▶ **Work order**
Every line of the material below that contains the string "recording" must appear in the answer.

▶ **Material for this exercise**
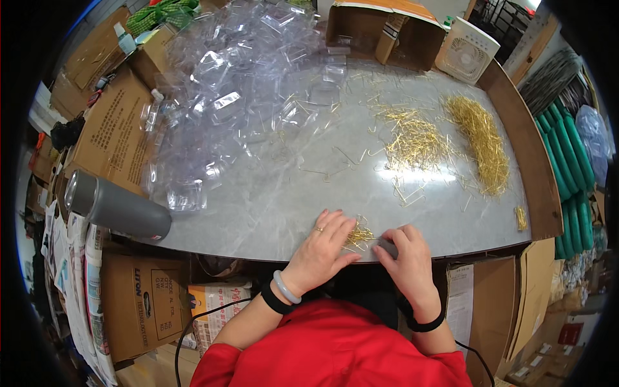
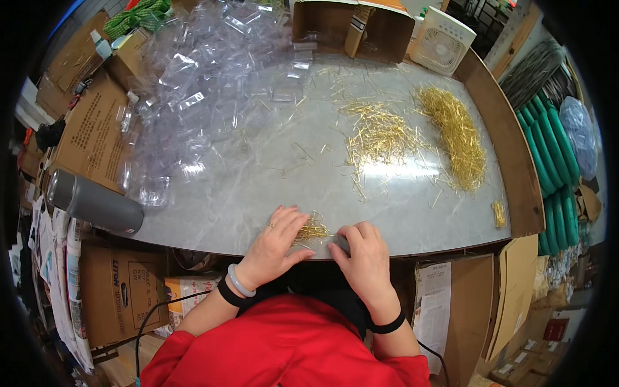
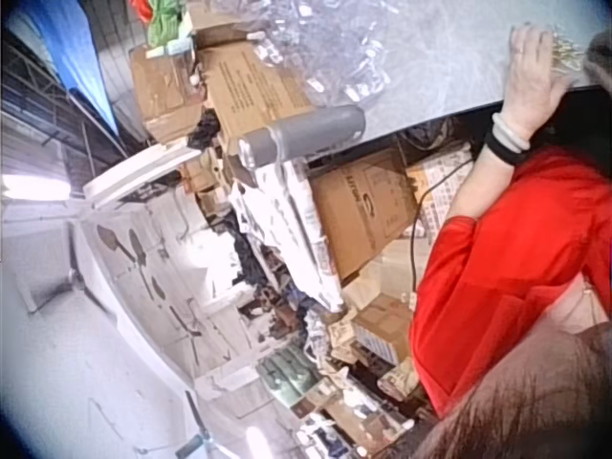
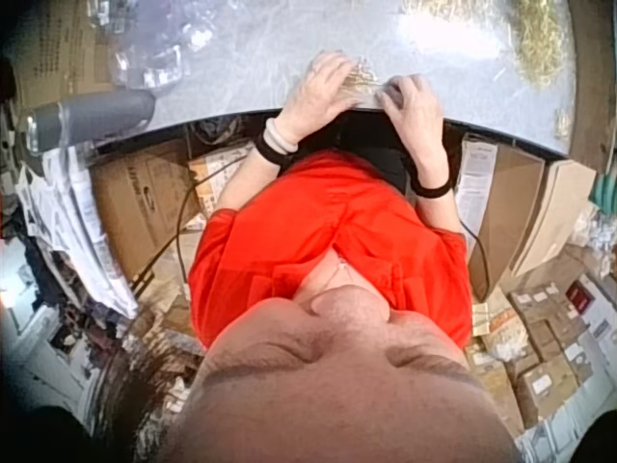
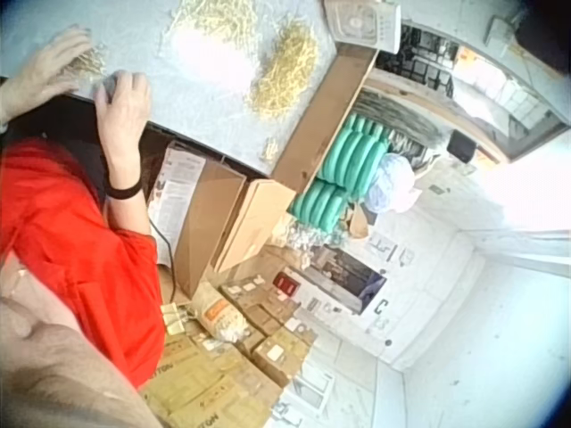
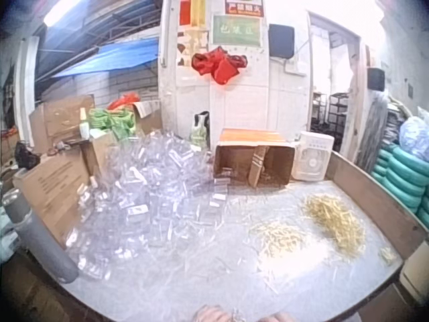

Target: Sorting and packaging small gold-colored pins into clear plastic containers.

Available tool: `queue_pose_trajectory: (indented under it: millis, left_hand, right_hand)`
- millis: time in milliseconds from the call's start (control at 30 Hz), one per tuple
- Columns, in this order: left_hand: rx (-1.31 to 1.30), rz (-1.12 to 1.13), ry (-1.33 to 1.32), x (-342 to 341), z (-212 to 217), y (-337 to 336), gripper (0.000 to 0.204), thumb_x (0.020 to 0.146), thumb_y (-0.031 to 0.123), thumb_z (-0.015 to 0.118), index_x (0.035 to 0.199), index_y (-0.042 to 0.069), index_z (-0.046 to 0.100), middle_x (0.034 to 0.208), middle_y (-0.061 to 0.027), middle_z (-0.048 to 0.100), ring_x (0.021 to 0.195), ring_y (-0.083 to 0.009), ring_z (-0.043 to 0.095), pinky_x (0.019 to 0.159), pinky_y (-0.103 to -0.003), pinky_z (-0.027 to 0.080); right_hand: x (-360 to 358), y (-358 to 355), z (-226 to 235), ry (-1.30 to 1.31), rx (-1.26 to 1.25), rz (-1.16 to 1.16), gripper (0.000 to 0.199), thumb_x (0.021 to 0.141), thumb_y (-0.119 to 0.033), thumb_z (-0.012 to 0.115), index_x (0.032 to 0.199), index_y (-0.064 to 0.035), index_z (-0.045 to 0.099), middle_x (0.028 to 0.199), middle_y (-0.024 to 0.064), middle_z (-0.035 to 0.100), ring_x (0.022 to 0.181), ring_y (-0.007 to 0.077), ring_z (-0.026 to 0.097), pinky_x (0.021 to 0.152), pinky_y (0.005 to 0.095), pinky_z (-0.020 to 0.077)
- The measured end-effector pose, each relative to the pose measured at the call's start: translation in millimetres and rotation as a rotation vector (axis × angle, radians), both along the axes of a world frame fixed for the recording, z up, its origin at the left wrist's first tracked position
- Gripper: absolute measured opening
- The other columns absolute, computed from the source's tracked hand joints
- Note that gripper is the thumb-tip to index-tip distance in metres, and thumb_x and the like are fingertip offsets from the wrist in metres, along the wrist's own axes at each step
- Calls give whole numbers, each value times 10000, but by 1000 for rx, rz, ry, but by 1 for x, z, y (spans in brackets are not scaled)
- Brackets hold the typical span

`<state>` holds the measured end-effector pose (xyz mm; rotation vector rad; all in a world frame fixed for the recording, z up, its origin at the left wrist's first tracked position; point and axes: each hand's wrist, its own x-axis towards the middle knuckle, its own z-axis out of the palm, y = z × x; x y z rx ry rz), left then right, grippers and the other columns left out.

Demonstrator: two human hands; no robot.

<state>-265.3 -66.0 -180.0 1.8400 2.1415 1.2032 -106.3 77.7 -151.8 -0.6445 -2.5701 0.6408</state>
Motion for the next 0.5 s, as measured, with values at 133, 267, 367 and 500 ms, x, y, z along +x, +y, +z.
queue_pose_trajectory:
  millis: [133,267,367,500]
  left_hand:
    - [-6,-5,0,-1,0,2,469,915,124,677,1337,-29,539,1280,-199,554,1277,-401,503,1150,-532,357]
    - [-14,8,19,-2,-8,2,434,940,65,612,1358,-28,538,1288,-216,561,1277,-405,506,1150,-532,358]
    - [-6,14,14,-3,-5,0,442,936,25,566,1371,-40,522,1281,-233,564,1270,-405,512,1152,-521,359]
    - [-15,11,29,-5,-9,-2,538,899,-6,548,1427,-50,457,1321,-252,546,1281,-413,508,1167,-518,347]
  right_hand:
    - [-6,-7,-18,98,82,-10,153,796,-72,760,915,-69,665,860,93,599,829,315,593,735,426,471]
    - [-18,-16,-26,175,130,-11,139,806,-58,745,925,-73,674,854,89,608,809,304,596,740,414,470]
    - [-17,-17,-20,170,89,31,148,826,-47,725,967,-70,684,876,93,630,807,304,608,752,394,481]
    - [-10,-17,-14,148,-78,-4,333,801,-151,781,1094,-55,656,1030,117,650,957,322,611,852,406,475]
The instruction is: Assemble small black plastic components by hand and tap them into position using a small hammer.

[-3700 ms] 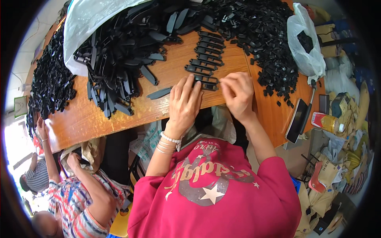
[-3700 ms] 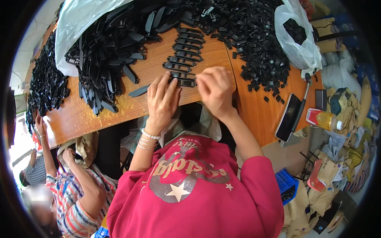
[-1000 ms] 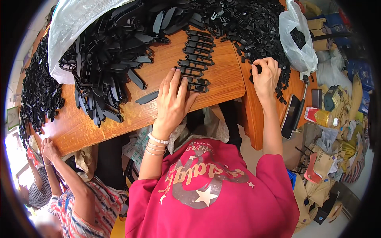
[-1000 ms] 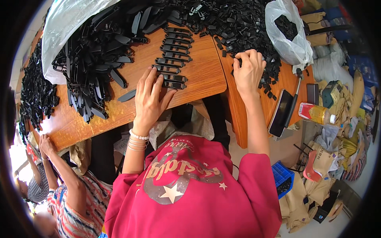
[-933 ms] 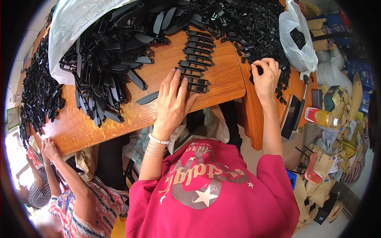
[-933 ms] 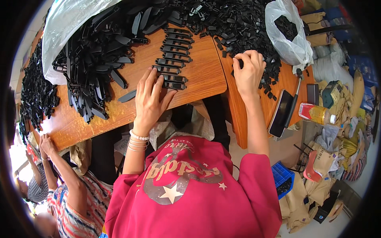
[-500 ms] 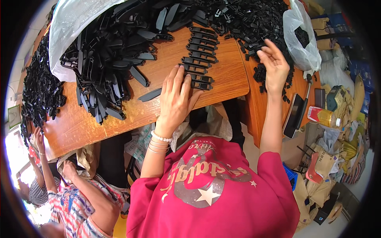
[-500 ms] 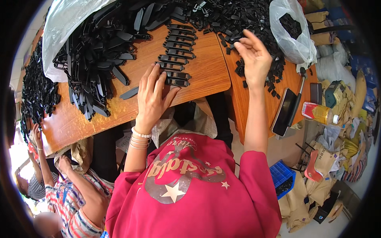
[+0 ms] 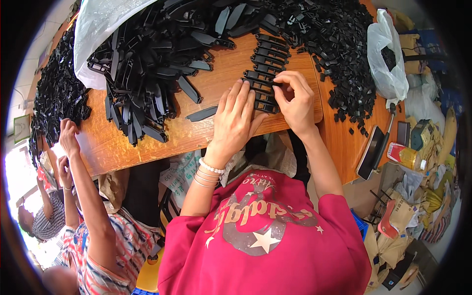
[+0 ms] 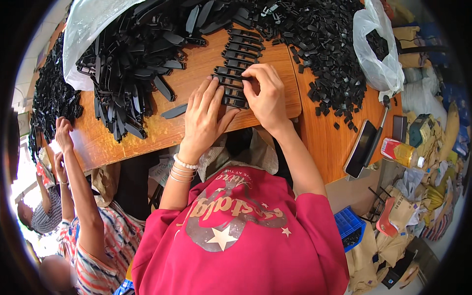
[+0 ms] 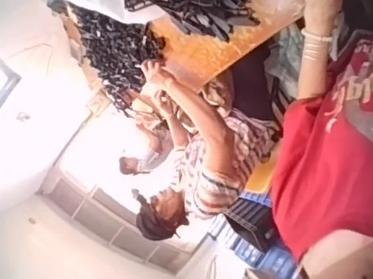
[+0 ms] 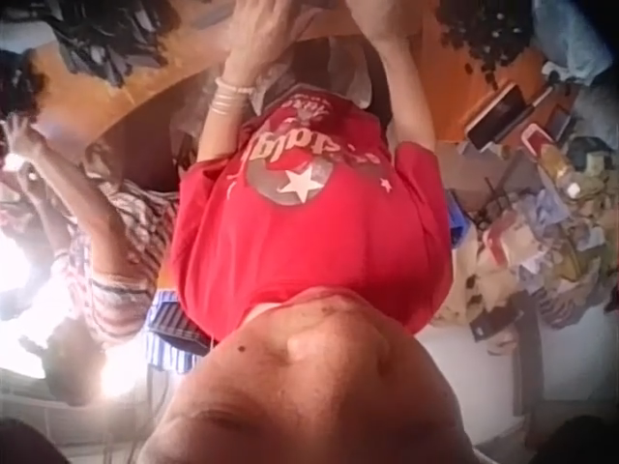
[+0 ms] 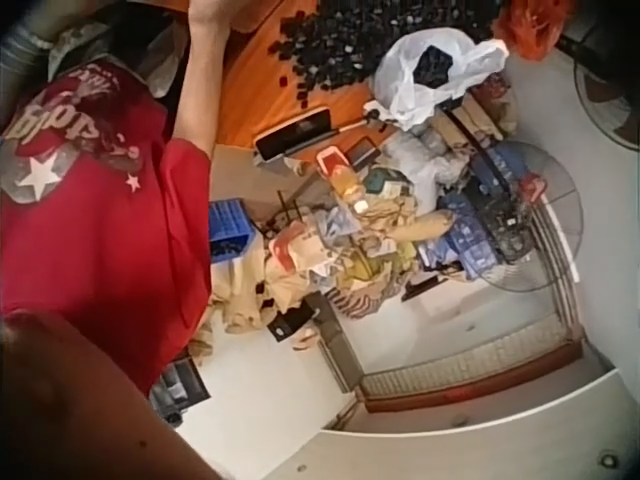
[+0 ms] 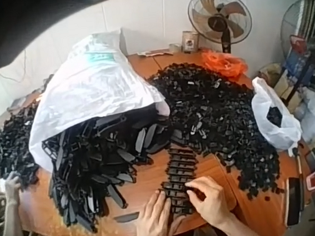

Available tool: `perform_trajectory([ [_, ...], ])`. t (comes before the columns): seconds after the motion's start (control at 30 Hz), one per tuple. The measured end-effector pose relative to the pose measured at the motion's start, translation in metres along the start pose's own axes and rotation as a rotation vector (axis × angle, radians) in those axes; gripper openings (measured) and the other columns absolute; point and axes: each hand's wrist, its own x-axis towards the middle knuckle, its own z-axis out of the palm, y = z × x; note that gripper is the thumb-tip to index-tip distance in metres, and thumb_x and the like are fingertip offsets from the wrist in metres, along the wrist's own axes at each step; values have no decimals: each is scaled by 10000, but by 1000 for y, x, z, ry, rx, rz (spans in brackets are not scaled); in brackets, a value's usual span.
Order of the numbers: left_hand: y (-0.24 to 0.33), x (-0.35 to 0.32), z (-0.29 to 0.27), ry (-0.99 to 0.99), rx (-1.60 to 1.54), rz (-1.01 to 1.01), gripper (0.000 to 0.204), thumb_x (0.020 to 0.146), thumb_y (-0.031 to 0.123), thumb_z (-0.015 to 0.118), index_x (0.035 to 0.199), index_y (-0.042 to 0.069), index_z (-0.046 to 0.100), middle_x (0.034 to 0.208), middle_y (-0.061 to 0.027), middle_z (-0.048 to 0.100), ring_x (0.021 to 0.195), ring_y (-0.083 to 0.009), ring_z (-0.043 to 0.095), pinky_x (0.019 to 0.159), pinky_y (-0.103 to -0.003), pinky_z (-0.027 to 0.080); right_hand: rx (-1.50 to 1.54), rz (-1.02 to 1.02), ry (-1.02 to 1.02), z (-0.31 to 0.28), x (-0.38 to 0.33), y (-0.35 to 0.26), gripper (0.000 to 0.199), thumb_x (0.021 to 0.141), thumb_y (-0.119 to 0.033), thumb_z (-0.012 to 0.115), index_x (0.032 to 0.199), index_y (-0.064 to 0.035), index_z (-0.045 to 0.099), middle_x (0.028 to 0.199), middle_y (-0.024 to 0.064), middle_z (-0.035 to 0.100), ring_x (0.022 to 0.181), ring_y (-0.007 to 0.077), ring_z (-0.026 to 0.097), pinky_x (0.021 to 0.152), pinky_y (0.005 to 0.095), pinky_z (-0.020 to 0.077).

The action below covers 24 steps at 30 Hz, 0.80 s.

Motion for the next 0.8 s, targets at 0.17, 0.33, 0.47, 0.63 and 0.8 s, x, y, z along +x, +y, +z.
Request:
perform_trajectory([
  [0.17,0,0,-1,-18,7,1,558,767,251,747,1177,-68,541,1279,-219,512,1235,-371,473,1001,-467,399,-11,-155,-26,3,1,-1,171,725,77,703,869,11,637,869,102,645,797,270,615,696,351,516],
  [0.33,-2,-1,0,-4,-1,20,556,767,250,728,1162,-95,543,1281,-237,500,1236,-376,462,1017,-471,382,-24,-256,-22,9,0,1,134,723,60,711,823,1,645,887,89,662,824,259,614,698,353,492],
  [0.47,0,-1,-2,-16,-6,13,552,762,238,731,1160,-96,546,1279,-234,504,1237,-371,464,1021,-470,377,-105,-285,-24,11,-2,2,131,717,24,724,823,-16,659,883,65,644,860,243,591,746,349,449],
  [0.63,0,1,0,-6,-23,28,549,757,236,737,1159,-88,550,1279,-232,512,1234,-375,472,1015,-476,386,-125,-220,-10,7,-4,-2,112,720,18,722,811,-12,665,892,65,617,855,251,571,753,355,445],
  [0.8,-1,-2,-3,-15,20,-5,537,762,251,739,1149,-76,562,1271,-224,528,1220,-373,489,1003,-481,399,-173,-124,121,-18,-11,4,54,789,-3,691,828,-18,658,912,89,615,844,273,577,753,356,463],
])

▶ **Exercise output**
- The measured end-effector pose, each relative to the pose measured at the call's start: translation in millimetres and rotation as a rotation vector (axis × angle, radians), both along the axes of a world frame fixed for the recording, z up, its origin at the left wrist's first tracked position
`<state>` holds the measured end-effector pose (xyz mm; rotation vector rad; all in a world frame fixed for the recording, z up, its origin at the left wrist's first tracked position; point and axes: each hand's wrist, its own x-axis towards the middle knuckle, its own z-axis out of the palm, y = z × x; x y z rx ry rz), left then right, grippers and the other columns left out.

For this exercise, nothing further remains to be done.